El caso se las trae. Una mujer se queda embarazada sin programarlo. Era su tercer hijo, pero claro, ella se había puesto un dispositivo intrauterino (diu), por lo que denunció al fabricante del aparato, Eurogine SL. El juicio fue en 2022, y una jueza de Vigo había ordenado el pago de la compensación a la madrem pero el fabricante apeló.
Vamos con el fabricante, que en su apelación ha argumentado que sí, que podría ser un producto defectuoso, pero que si ella hubiera querido habría podido abortar, y que por tanto no tiene que indemnizarla. Vayamos al final: la Audiencia Provincial le ha condenado a pagar 60.000 euros por daños y perjuicios a la mujer.
Ha sido la Sexta Sección de la Audiencia de Pontevedra, según ha conocido La Voz de Galicia: el juez coincide con la jueza de Primera Instancia número 6 en que ve acreditado, "sin necesidad de un gran esfuerzo probatorio", una alteración personal, familiar y económica ante la crianza de un hijo, cuyo nacimiento no estaba programado, pues la familia contaba ya con dos hijos menores de corta edad.
Quizás, y solo quizás, nos hemos pasado en esto de jugar a ser Dios. Primero, ese hijo, que en unos años sabrá que su madre denunció a una empresa y pidió una indemninación por daños y prejuicios por quedarse embarazada de él. Después, la sala, que asegura que se ha visto perjudicado el derecho de planificar el número de hijos elegido, atentando contra, atención, la libertad de gestación no deseada, que igual es un nuevo derecho en la Constitución y yo me lo he perdido. Pero es que para rematar está el argumento del fabricante, que asegura que no hay daño: "pues los demandantes pudieron optar por realizar una interrupción del embarazo por lo que no habría lesión a la libertad de gestar o lesión del derecho de autodeterminación".

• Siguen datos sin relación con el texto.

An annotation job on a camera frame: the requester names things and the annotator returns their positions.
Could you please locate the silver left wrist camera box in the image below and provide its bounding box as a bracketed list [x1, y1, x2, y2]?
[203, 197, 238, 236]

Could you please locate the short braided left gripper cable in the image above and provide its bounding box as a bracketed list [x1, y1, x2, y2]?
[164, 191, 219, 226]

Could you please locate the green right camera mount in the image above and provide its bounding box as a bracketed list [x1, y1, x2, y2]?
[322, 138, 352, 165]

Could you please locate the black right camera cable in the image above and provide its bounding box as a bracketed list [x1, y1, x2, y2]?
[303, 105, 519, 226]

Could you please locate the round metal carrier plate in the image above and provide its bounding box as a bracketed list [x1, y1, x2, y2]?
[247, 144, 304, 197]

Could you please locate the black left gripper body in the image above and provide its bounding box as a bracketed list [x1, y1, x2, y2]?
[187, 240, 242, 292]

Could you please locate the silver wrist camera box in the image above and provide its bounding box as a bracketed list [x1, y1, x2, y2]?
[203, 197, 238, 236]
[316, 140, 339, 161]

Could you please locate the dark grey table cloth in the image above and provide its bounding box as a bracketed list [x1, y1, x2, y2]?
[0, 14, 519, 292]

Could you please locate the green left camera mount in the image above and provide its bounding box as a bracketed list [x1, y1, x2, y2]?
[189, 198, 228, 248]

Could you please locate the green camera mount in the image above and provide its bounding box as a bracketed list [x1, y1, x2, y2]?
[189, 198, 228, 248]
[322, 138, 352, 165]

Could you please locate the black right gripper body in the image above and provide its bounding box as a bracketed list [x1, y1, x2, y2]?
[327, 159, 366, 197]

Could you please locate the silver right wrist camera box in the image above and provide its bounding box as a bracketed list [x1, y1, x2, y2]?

El aborto es un asesinato porque la vida humana comienza con la fecundación, y si tenemos esto claro, todo lo contado aquí es una muestra más de 'La casa que enloquece' que dirían Astérix y Obélix. En este caso no es la Administración, sino la sociedad misma y la barbaridad del 'derecho al aborto'.
Lo más gracioso es que el DIU es abortivo, de suyo.